You are to retype all of the data exactly as it appears.

• EXERCISE DATA:
*-*-*

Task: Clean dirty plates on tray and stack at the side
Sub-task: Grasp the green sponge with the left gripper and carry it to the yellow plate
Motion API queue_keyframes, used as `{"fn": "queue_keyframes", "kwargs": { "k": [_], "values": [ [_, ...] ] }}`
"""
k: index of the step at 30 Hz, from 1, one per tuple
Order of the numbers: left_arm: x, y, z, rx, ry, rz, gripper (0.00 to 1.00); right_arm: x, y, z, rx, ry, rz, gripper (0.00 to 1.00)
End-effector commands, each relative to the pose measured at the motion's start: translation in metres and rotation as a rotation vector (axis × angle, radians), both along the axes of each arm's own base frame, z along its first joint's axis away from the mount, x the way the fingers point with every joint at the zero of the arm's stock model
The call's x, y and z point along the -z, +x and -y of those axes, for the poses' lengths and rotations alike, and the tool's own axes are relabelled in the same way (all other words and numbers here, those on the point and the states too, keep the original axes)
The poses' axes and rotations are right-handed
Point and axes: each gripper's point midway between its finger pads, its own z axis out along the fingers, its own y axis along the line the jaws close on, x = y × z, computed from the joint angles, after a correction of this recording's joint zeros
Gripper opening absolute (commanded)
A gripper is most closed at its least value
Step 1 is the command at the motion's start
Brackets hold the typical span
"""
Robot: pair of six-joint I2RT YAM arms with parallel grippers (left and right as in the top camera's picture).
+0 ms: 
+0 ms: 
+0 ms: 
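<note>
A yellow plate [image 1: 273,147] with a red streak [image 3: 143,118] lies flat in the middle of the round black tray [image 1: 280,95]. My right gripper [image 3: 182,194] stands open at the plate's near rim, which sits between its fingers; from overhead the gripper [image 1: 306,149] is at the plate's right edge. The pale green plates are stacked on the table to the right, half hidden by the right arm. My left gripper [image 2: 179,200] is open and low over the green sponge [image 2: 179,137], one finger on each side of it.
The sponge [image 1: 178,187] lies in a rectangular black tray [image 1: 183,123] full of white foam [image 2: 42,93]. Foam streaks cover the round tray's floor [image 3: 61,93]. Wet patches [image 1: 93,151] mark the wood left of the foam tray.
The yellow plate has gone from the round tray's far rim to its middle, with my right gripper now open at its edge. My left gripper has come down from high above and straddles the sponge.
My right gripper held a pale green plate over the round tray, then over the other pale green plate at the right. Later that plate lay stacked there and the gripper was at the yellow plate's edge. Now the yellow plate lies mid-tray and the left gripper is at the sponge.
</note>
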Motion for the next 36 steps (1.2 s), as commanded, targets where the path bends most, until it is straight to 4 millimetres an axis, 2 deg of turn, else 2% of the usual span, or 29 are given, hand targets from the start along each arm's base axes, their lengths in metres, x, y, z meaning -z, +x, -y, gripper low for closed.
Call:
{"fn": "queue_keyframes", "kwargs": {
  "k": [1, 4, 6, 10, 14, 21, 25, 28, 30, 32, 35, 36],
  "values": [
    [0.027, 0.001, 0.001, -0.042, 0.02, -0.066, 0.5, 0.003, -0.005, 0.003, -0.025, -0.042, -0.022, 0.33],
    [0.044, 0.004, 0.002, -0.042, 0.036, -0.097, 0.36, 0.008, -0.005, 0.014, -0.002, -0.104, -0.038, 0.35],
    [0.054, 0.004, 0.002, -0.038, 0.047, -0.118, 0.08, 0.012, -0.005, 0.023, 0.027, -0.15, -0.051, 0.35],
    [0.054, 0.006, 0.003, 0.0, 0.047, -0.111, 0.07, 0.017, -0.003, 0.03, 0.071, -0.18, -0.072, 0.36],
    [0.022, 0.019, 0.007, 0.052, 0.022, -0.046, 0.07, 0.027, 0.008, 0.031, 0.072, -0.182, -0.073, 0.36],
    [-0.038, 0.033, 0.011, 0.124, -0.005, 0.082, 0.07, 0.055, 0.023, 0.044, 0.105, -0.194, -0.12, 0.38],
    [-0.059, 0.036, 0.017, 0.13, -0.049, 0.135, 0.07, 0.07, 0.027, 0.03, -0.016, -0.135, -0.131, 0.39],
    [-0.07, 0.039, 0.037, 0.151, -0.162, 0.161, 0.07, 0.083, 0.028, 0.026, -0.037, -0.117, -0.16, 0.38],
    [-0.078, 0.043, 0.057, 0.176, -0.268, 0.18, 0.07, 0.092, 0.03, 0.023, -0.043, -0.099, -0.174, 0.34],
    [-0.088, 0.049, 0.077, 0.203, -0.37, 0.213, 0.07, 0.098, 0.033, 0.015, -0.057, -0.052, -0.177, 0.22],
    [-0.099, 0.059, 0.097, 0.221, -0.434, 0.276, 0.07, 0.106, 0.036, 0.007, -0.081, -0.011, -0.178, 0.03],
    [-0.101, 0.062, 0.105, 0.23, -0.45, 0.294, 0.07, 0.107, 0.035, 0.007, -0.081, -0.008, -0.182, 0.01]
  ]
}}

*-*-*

• WRITTEN ANSWER:
Task: Clean dirty plates on tray and stack at the side
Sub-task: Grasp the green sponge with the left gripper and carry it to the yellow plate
Motion API queue_keyframes, used as `{"fn": "queue_keyframes", "kwargs": { "k": [_], "values": [ [_, ...] ] }}`
"""
k: index of the step at 30 Hz, from 1, one per tuple
Order of the numbers: left_arm: x, y, z, rx, ry, rz, gripper (0.00 to 1.00); right_arm: x, y, z, rx, ry, rz, gripper (0.00 to 1.00)
End-effector commands, each relative to the pose measured at the motion's start: translation in metres and rotation as a rotation vector (axis × angle, radians), both along the axes of each arm's own base frame, z along its first joint's axis away from the mount, x the way the fingers point with every joint at the zero of the arm's stock model
The call's x, y and z point along the -z, +x and -y of those axes, for the poses' lengths and rotations alike, and the tool's own axes are relabelled in the same way (all other words and numbers here, those on the point and the states too, keep the original axes)
The poses' axes and rotations are right-handed
Point and axes: each gripper's point midway between its finger pads, its own z axis out along the fingers, its own y axis along the line the jaws close on, x = y × z, computed from the joint angles, after a correction of this recording's joint zeros
Gripper opening absolute (commanded)
A gripper is most closed at its least value
Step 1 is the command at the motion's start
Brackets hold the typical span
"""
Robot: pair of six-joint I2RT YAM arms with parallel grippers (left and right as in the top camera's picture).
+0 ms: 
+0 ms: 
+0 ms: 
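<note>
A yellow plate [image 1: 273,147] with a red streak [image 3: 143,118] lies flat in the middle of the round black tray [image 1: 280,95]. My right gripper [image 3: 182,194] stands open at the plate's near rim, which sits between its fingers; from overhead the gripper [image 1: 306,149] is at the plate's right edge. The pale green plates are stacked on the table to the right, half hidden by the right arm. My left gripper [image 2: 179,200] is open and low over the green sponge [image 2: 179,137], one finger on each side of it.
The sponge [image 1: 178,187] lies in a rectangular black tray [image 1: 183,123] full of white foam [image 2: 42,93]. Foam streaks cover the round tray's floor [image 3: 61,93]. Wet patches [image 1: 93,151] mark the wood left of the foam tray.
The yellow plate has gone from the round tray's far rim to its middle, with my right gripper now open at its edge. My left gripper has come down from high above and straddles the sponge.
My right gripper held a pale green plate over the round tray, then over the other pale green plate at the right. Later that plate lay stacked there and the gripper was at the yellow plate's edge. Now the yellow plate lies mid-tray and the left gripper is at the sponge.
</note>
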Motion for the next 36 steps (1.2 s), as commanded, targets where the path bends most, until it is straight to 4 millimetres an axis, 2 deg of turn, else 2% of the usual span, or 29 are given, hand targets from the start along each arm's base axes, their lengths in metres, x, y, z meaning -z, +x, -y, gripper low for closed.
Call:
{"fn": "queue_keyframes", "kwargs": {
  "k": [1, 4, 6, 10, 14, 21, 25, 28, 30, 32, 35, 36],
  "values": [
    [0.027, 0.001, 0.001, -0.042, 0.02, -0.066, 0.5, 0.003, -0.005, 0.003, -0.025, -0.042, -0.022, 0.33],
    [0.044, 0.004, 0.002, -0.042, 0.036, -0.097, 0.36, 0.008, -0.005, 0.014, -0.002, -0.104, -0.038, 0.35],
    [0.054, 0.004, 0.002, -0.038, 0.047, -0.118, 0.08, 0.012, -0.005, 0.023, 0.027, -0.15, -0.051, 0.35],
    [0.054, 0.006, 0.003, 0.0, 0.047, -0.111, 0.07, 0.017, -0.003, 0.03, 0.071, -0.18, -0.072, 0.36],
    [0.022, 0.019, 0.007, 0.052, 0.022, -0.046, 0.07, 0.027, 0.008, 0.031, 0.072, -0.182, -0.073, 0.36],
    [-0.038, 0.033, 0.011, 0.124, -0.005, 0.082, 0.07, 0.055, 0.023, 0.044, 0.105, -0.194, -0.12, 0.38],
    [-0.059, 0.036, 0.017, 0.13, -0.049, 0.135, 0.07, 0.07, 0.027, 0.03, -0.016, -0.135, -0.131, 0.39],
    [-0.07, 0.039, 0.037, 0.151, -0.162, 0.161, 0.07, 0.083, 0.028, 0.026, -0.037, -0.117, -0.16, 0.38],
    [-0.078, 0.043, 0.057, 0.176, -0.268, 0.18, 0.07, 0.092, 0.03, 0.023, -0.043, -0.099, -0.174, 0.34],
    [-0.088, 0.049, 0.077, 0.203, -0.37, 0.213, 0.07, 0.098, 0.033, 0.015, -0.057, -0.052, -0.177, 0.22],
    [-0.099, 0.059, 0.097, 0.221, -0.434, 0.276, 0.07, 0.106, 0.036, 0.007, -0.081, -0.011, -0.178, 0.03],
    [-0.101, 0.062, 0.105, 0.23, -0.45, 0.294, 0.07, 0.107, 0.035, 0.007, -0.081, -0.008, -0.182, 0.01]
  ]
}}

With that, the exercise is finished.